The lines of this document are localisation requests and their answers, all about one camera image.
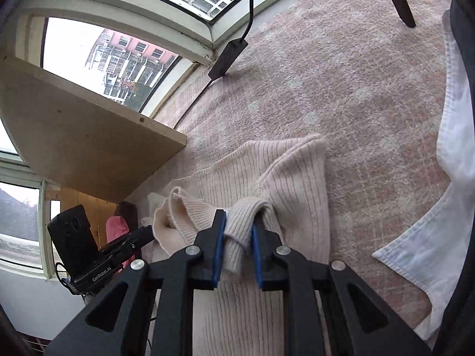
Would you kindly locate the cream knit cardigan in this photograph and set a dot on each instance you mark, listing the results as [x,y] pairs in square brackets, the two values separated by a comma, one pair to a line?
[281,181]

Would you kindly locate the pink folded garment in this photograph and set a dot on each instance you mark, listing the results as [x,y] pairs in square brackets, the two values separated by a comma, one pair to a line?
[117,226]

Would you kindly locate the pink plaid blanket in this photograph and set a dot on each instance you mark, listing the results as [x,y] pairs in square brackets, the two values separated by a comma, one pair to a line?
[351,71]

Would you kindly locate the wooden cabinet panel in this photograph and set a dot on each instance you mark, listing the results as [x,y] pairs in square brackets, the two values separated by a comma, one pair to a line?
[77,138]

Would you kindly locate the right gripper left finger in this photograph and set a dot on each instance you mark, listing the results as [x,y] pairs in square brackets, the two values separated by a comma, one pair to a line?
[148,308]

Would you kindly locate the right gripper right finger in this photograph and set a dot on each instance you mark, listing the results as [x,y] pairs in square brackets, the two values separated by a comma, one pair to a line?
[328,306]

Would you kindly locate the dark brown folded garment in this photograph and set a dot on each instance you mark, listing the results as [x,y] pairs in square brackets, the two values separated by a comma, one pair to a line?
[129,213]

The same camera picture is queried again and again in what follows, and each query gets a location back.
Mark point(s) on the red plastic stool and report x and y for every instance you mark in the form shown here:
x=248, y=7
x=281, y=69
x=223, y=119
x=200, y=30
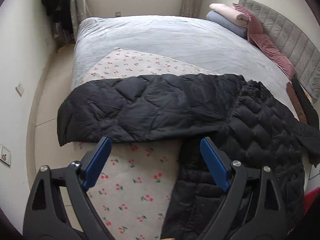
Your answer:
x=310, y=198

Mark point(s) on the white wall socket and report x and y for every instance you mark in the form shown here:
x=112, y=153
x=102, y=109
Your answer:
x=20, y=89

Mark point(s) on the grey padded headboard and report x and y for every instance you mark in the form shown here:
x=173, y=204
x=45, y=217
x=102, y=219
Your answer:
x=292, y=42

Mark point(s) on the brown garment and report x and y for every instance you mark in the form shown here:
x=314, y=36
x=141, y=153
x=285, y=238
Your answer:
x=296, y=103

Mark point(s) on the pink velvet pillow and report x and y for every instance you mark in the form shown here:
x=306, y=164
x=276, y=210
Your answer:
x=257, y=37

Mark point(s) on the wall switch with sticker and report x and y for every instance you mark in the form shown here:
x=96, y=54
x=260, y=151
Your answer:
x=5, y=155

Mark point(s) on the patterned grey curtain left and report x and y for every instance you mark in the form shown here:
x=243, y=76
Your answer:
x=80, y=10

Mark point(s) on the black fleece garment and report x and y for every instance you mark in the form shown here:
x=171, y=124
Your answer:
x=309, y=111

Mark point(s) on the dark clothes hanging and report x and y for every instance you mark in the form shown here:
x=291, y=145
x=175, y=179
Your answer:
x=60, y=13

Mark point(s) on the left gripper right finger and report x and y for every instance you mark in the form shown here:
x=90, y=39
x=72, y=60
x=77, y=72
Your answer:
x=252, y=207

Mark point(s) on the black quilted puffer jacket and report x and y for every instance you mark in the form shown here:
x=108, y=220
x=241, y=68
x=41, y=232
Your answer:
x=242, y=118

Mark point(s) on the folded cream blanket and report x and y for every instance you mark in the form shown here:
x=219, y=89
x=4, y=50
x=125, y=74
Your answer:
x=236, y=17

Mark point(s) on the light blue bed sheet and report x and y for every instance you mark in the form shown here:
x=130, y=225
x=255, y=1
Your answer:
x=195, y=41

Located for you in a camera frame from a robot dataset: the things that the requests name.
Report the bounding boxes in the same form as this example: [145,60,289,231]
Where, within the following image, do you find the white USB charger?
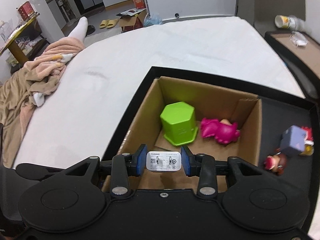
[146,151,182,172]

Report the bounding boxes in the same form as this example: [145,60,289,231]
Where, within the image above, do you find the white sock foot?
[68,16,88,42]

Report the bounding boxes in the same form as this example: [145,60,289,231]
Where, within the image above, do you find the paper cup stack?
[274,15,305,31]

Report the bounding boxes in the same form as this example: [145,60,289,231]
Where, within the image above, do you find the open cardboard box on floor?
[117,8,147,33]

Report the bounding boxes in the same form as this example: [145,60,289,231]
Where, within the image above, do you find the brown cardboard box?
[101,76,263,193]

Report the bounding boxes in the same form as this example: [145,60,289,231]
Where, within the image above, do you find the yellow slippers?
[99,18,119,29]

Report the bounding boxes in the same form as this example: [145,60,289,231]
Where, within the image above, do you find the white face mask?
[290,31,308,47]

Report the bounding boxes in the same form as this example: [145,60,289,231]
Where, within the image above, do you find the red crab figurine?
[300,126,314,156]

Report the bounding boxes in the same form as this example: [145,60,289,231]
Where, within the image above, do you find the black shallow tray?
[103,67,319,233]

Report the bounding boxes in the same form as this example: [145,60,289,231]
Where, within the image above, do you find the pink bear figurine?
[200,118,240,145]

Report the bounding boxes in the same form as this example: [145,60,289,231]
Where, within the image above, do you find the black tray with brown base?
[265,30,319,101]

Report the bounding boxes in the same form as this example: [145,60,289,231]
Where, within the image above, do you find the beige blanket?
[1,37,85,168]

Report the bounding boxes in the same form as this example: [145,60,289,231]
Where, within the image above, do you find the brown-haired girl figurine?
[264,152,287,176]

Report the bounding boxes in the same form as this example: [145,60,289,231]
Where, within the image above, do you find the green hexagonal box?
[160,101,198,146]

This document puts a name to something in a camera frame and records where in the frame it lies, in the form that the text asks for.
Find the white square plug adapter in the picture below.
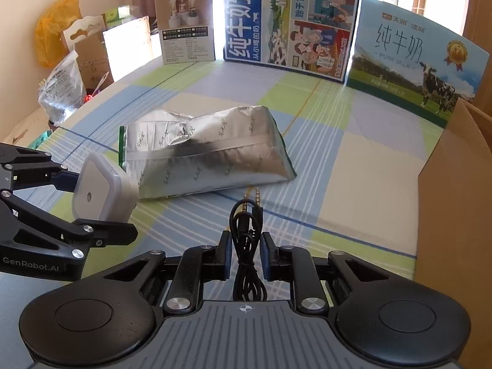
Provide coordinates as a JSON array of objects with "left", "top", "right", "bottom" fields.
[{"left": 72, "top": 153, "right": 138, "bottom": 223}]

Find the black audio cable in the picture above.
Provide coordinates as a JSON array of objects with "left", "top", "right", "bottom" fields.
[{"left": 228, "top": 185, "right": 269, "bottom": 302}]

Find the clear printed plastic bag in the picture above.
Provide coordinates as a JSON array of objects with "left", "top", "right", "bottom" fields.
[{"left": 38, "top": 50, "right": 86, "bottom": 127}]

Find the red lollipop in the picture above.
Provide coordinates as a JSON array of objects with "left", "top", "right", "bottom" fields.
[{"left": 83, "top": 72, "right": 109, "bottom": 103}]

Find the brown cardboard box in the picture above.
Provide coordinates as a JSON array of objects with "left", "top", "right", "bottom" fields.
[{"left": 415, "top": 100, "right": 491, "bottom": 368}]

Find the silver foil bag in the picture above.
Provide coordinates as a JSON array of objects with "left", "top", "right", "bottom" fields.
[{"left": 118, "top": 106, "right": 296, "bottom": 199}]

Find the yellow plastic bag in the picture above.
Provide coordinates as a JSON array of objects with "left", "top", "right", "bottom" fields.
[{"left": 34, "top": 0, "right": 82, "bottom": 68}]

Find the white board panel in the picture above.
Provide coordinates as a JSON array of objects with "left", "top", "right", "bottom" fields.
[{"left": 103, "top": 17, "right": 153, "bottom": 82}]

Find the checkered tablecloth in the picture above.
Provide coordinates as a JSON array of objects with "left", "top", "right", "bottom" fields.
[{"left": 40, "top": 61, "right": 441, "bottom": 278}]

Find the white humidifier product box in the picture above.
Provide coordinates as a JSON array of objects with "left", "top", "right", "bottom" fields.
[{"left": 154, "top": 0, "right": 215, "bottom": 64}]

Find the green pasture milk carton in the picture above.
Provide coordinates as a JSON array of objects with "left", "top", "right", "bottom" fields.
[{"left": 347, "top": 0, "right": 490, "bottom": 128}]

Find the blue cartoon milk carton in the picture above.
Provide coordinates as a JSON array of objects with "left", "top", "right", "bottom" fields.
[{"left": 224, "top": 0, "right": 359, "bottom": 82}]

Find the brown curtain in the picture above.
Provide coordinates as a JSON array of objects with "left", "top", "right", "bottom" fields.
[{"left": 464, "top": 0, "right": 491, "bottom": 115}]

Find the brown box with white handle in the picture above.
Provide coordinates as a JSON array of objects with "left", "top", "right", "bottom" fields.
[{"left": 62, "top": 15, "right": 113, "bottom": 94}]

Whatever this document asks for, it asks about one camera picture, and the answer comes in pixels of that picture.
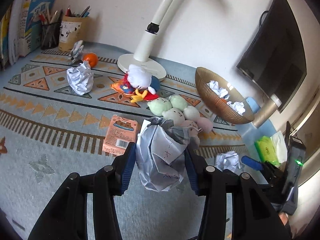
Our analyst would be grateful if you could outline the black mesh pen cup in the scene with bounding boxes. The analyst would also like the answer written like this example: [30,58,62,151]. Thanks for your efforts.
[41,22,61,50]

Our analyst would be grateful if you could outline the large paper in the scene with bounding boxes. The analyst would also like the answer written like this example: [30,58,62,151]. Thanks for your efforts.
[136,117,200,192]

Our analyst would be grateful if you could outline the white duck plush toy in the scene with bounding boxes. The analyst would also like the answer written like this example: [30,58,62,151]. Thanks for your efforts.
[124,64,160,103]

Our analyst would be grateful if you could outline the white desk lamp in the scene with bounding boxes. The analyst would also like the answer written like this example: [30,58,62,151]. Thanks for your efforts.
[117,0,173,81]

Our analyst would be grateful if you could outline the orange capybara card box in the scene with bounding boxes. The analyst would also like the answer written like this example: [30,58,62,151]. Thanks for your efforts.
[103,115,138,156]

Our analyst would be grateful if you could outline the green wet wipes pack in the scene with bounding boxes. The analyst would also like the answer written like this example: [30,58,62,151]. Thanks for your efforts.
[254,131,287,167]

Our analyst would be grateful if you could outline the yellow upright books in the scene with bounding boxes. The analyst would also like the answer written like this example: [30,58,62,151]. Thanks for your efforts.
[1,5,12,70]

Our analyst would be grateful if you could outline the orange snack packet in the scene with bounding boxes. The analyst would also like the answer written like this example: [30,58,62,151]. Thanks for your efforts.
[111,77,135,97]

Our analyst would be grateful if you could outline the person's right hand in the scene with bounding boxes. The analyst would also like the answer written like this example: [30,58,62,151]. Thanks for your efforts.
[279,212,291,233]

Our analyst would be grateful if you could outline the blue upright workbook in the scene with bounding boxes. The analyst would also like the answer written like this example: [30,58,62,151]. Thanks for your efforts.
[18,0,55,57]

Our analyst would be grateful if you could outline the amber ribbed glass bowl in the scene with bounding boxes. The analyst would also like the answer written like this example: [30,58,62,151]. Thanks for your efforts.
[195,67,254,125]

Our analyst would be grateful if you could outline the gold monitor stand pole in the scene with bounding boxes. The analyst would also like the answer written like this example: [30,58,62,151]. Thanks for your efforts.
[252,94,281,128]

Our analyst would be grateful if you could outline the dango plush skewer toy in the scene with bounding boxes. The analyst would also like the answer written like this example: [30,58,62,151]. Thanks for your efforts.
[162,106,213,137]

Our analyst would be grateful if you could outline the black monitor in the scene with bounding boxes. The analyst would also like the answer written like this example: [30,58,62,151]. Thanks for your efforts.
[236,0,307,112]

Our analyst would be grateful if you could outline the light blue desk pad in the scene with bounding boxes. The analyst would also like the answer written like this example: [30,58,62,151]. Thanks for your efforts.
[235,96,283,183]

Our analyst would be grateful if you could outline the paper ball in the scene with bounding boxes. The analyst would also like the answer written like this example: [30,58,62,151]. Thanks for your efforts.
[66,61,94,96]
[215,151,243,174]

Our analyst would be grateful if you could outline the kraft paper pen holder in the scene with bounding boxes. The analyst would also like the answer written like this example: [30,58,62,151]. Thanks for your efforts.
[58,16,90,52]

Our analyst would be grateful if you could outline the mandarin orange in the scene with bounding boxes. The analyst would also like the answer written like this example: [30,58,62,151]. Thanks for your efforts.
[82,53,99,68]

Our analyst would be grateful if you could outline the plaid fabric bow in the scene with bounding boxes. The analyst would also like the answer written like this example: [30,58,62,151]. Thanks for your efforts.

**WHAT YOU WILL DO**
Filter the entries down to the lines containing "grey". Copy each of those lines.

**ANSWER SPACE**
Mark point(s) on the grey padded headboard and report x and y for every instance you mark in the form shown here:
Mark point(s) on the patterned grey curtain left and report x and y for every instance you mark in the form shown here:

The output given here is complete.